◆ WHAT IS EXPECTED
Below are some records. Set each one down exactly as it reads.

(Records from a data source)
--

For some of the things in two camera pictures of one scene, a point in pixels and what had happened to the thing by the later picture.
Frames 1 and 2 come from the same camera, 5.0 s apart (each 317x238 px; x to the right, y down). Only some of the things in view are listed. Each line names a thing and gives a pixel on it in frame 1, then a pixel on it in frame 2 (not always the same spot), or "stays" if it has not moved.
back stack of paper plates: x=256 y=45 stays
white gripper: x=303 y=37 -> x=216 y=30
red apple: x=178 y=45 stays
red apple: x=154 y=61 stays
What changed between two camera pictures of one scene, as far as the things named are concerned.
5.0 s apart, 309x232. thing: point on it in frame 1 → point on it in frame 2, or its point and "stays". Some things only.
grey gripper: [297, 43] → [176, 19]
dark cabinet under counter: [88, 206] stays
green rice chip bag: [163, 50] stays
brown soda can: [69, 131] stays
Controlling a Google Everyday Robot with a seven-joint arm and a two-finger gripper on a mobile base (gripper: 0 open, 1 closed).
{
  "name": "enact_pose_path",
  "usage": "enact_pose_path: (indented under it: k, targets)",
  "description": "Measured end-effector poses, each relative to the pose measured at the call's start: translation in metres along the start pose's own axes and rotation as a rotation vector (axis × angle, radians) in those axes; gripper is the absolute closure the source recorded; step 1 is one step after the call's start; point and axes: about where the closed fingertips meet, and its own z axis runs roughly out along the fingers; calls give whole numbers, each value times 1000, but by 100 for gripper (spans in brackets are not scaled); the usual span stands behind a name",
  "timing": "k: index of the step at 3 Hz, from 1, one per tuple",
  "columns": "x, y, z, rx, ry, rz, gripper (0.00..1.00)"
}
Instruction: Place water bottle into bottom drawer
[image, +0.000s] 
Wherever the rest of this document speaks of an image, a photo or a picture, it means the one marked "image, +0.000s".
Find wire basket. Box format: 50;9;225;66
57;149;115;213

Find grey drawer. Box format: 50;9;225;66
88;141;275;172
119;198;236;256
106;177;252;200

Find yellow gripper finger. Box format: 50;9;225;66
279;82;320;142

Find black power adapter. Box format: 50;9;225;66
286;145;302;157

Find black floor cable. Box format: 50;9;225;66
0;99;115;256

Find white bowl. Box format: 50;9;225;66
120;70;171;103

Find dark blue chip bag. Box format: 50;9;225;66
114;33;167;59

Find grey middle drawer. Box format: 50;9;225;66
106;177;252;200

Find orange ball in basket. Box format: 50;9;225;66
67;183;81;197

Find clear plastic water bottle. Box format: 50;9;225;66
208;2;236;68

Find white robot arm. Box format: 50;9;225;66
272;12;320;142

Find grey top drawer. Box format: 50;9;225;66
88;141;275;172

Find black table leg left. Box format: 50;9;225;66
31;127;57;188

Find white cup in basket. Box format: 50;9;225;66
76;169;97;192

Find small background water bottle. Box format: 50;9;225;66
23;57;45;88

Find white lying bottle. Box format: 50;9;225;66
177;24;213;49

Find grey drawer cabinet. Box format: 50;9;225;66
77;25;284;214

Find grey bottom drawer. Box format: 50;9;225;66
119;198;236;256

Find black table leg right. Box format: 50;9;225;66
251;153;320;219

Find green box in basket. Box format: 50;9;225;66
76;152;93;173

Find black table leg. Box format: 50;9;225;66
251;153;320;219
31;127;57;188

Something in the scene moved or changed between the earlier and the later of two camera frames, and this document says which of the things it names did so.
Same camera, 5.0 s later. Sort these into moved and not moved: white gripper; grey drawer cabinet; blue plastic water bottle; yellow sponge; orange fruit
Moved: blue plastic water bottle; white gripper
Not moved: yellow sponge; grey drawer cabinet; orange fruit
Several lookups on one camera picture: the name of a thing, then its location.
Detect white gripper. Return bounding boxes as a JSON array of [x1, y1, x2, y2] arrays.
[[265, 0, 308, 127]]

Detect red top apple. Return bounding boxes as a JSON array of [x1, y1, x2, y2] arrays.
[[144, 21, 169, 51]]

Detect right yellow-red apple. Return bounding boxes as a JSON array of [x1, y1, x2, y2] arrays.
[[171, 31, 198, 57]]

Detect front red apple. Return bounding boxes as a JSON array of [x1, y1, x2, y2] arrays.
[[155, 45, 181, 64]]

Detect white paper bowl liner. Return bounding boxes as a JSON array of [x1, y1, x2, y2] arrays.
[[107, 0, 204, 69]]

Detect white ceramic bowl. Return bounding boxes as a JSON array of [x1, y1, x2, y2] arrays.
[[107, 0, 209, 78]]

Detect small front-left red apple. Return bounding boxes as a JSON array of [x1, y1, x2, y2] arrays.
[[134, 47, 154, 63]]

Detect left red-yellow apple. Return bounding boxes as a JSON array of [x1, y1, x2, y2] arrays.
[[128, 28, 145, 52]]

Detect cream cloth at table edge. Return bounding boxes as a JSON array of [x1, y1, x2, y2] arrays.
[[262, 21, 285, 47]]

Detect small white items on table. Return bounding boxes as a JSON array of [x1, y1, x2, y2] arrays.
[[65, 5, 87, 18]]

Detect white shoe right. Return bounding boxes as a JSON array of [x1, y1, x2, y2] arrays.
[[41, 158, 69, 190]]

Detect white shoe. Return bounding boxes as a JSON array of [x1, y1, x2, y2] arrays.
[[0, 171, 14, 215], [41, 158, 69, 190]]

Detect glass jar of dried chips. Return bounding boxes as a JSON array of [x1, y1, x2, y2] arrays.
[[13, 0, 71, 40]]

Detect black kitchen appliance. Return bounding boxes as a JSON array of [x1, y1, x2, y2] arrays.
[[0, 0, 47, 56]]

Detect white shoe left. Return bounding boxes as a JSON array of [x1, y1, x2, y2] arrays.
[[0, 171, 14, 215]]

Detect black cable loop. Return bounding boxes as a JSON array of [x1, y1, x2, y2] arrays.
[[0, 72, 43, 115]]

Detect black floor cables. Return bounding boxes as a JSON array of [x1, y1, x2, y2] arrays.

--

◆ EXERCISE ANSWER
For some of the things in two camera pictures of one scene, a point in pixels and what had happened to the thing by the later picture.
Frames 1 and 2 come from the same camera, 5.0 s apart (each 317x238 px; x to the right, y down). Only some of the things in view are listed. Each line names a thing and gives a pixel on it in frame 1, then a pixel on it in frame 2 (not always the same spot), or "stays" if it has not moved.
back stack of paper plates: x=256 y=45 stays
white gripper: x=303 y=37 -> x=216 y=30
red apple: x=178 y=45 stays
red apple: x=154 y=61 stays
What changed between two camera pictures of one scene, as far as the things named are concerned.
5.0 s apart, 309x232. thing: point on it in frame 1 → point on it in frame 2, or its point and "stays". Some things only.
grey gripper: [297, 43] → [176, 19]
dark cabinet under counter: [88, 206] stays
green rice chip bag: [163, 50] stays
brown soda can: [69, 131] stays
Controlling a Google Everyday Robot with a seven-joint arm and a two-finger gripper on a mobile base (gripper: 0 open, 1 closed).
{
  "name": "enact_pose_path",
  "usage": "enact_pose_path: (indented under it: k, targets)",
  "description": "Measured end-effector poses, each relative to the pose measured at the call's start: translation in metres along the start pose's own axes and rotation as a rotation vector (axis × angle, radians) in those axes; gripper is the absolute closure the source recorded; step 1 is one step after the call's start; point and axes: about where the closed fingertips meet, and its own z axis runs roughly out along the fingers; calls give whole numbers, each value times 1000, but by 100 for gripper (spans in brackets are not scaled); the usual span stands behind a name",
  "timing": "k: index of the step at 3 Hz, from 1, one per tuple",
  "columns": "x, y, z, rx, ry, rz, gripper (0.00..1.00)"
}
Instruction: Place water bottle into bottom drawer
[image, +0.000s] 
Wherever the rest of this document speaks of an image, a photo or a picture, it means the one marked "image, +0.000s".
Find wire basket. Box format: 50;9;225;66
57;149;115;213

Find grey drawer. Box format: 50;9;225;66
88;141;275;172
119;198;236;256
106;177;252;200

Find yellow gripper finger. Box format: 50;9;225;66
279;82;320;142

Find black power adapter. Box format: 50;9;225;66
286;145;302;157

Find black floor cable. Box format: 50;9;225;66
0;99;115;256

Find white bowl. Box format: 50;9;225;66
120;70;171;103

Find dark blue chip bag. Box format: 50;9;225;66
114;33;167;59

Find grey middle drawer. Box format: 50;9;225;66
106;177;252;200

Find orange ball in basket. Box format: 50;9;225;66
67;183;81;197

Find clear plastic water bottle. Box format: 50;9;225;66
208;2;236;68

Find white robot arm. Box format: 50;9;225;66
272;12;320;142

Find grey top drawer. Box format: 50;9;225;66
88;141;275;172

Find black table leg left. Box format: 50;9;225;66
31;127;57;188

Find white cup in basket. Box format: 50;9;225;66
76;169;97;192

Find small background water bottle. Box format: 50;9;225;66
23;57;45;88

Find white lying bottle. Box format: 50;9;225;66
177;24;213;49

Find grey drawer cabinet. Box format: 50;9;225;66
77;25;284;214

Find grey bottom drawer. Box format: 50;9;225;66
119;198;236;256

Find black table leg right. Box format: 50;9;225;66
251;153;320;219

Find green box in basket. Box format: 50;9;225;66
76;152;93;173

Find black table leg. Box format: 50;9;225;66
251;153;320;219
31;127;57;188

Something in the scene moved or changed between the earlier and the later of two camera frames, and this document says which of the things it names did so.
Same camera, 5.0 s later. Sort these into moved and not moved: white gripper; grey drawer cabinet; blue plastic water bottle; yellow sponge; orange fruit
Moved: blue plastic water bottle; white gripper
Not moved: yellow sponge; grey drawer cabinet; orange fruit
Several lookups on one camera picture: the name of a thing, then its location.
Detect white gripper. Return bounding boxes as a JSON array of [x1, y1, x2, y2] arrays.
[[265, 0, 308, 127]]

Detect red top apple. Return bounding boxes as a JSON array of [x1, y1, x2, y2] arrays.
[[144, 21, 169, 51]]

Detect right yellow-red apple. Return bounding boxes as a JSON array of [x1, y1, x2, y2] arrays.
[[171, 31, 198, 57]]

Detect front red apple. Return bounding boxes as a JSON array of [x1, y1, x2, y2] arrays.
[[155, 45, 181, 64]]

Detect white paper bowl liner. Return bounding boxes as a JSON array of [x1, y1, x2, y2] arrays.
[[107, 0, 204, 69]]

Detect white ceramic bowl. Return bounding boxes as a JSON array of [x1, y1, x2, y2] arrays.
[[107, 0, 209, 78]]

Detect small front-left red apple. Return bounding boxes as a JSON array of [x1, y1, x2, y2] arrays.
[[134, 47, 154, 63]]

Detect left red-yellow apple. Return bounding boxes as a JSON array of [x1, y1, x2, y2] arrays.
[[128, 28, 145, 52]]

Detect cream cloth at table edge. Return bounding boxes as a JSON array of [x1, y1, x2, y2] arrays.
[[262, 21, 285, 47]]

Detect small white items on table. Return bounding boxes as a JSON array of [x1, y1, x2, y2] arrays.
[[65, 5, 87, 18]]

Detect white shoe right. Return bounding boxes as a JSON array of [x1, y1, x2, y2] arrays.
[[41, 158, 69, 190]]

Detect white shoe. Return bounding boxes as a JSON array of [x1, y1, x2, y2] arrays.
[[0, 171, 14, 215], [41, 158, 69, 190]]

Detect glass jar of dried chips. Return bounding boxes as a JSON array of [x1, y1, x2, y2] arrays.
[[13, 0, 71, 40]]

Detect black kitchen appliance. Return bounding boxes as a JSON array of [x1, y1, x2, y2] arrays.
[[0, 0, 47, 56]]

Detect white shoe left. Return bounding boxes as a JSON array of [x1, y1, x2, y2] arrays.
[[0, 171, 14, 215]]

Detect black cable loop. Return bounding boxes as a JSON array of [x1, y1, x2, y2] arrays.
[[0, 72, 43, 115]]

Detect black floor cables. Return bounding boxes as a JSON array of [x1, y1, x2, y2] arrays.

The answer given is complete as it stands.